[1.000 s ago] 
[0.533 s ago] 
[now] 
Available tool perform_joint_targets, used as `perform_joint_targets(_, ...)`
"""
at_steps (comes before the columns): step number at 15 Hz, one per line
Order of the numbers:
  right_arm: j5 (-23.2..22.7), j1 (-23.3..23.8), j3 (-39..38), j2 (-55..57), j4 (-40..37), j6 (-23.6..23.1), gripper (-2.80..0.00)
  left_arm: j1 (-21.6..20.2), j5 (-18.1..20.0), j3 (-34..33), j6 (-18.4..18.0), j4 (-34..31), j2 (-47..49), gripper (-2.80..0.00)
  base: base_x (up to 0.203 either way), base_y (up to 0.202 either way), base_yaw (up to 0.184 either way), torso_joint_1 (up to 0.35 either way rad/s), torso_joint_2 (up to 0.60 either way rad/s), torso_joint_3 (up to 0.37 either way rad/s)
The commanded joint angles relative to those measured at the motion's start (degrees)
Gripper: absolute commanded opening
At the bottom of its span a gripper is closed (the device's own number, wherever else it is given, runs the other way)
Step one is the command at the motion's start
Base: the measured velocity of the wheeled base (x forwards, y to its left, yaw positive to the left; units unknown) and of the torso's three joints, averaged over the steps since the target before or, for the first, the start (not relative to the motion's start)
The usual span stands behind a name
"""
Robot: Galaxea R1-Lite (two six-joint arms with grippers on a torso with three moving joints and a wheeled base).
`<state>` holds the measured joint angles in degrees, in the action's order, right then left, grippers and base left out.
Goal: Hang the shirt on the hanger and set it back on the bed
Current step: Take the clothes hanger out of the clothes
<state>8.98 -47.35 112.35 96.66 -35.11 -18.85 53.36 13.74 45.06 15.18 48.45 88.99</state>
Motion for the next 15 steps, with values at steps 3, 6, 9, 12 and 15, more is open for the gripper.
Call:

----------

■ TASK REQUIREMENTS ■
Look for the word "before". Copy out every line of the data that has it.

■ TASK ANSWER ■
at_steps (comes before the columns): step number at 15 Hz, one per line
Base: the measured velocity of the wheeled base (x forwards, y to its left, yaw positive to the left; units unknown) and of the torso's three joints, averaged over the steps since the target before or, for the first, the start (not relative to the motion's start)

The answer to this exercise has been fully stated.